Figura clave en el desarrollo del arte abstracto en América Latina, el limeño falleció a los 92 años junto a su esposa, Lila Yábar, en un accidente doméstico

Ciudad de México (N22/Redacción).- Colorida y con guiños a las culturas autóctonas de América, la obra del peruano Fernando de Szyszlo jugó un papel relevante en la transición hacia la modernidad de Perú, país que lo vio nacer un 25 de julio de 1925. Su trabajo, que abrevó de la obra del mexicano Rufino Tamayo, lo situó como una figura clave en el desarrollo del arte abstracto en América Latina. Lamentablemente, el pintor perdió la vida ayer lunes, a los 92 años, junto a su segunda esposa, Lila Yábar, en un accidente doméstico, según se informó en diferentes medios.

Para De Szyszlo si bien la pintura daba sentido a su existencia, como escribió en su libro La vida sin dueño, publicado en 2016 por Alfaguara y este año por Taurus, su convicciones políticas y la lectura, apuntalaron también su quehacer diario.
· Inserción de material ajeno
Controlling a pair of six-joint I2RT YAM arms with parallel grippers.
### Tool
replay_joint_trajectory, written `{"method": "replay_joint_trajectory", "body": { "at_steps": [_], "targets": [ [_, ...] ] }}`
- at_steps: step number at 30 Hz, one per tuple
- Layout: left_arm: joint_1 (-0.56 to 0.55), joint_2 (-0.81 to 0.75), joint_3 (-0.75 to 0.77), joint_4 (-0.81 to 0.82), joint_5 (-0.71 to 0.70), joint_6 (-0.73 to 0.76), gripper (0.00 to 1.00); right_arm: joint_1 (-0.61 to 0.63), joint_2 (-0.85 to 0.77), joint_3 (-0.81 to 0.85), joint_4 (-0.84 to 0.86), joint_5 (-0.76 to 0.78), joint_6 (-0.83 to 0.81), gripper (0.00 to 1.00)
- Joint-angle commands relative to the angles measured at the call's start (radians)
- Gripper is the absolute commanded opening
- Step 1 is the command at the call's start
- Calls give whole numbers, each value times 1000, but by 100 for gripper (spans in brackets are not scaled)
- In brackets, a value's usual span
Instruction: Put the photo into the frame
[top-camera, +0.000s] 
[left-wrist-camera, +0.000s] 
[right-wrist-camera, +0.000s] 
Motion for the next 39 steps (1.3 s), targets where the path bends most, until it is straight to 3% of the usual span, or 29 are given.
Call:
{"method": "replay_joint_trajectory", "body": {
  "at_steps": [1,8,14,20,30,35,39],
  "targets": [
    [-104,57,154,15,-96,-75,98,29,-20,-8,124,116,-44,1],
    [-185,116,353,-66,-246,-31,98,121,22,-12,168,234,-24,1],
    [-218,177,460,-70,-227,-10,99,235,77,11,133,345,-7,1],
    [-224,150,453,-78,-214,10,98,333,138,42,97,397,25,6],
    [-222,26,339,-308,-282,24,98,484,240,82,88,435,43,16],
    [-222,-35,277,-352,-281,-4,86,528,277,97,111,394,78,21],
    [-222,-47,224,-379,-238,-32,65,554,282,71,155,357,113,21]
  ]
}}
Entrañable amigo de Mario Vargas Llosa, con quien formó parte del movimiento político Libertad, el limeño es considerado el primer pintor abstracto en Perú. Estuvo casado con la poeta peruana Blanca Varela; junto a ella frecuentó el círculo de intelectuales de la ciudad durante los años cuarenta entre los que se encontraban también exiliados españoles como León Felipe, Pedro Salinas, Margarita Xirgu, María Casares o Rafael Alberti.

Como la mayoría de los artistas de su generación, estuvo en el París de 1949, el punto de ebullición del arte moderno, donde entabló amistad con Octavio Paz y conoció también a Carlos Fuentes, Julio Cortázar, Wilfredo Lam, André Breton, Simone de Beauvoir y Jean Paul Sartre. A finales de los ochenta, cuando ya llevaba más de tres décadas viviendo en Lima de forma permanente, se casó con Lila Yábar; ya estaba divorciado de Blanca Varela. Fue uno de los artistas que contribuyó a la llegada de la modernidad a su país a través de la arquitectura y las artes.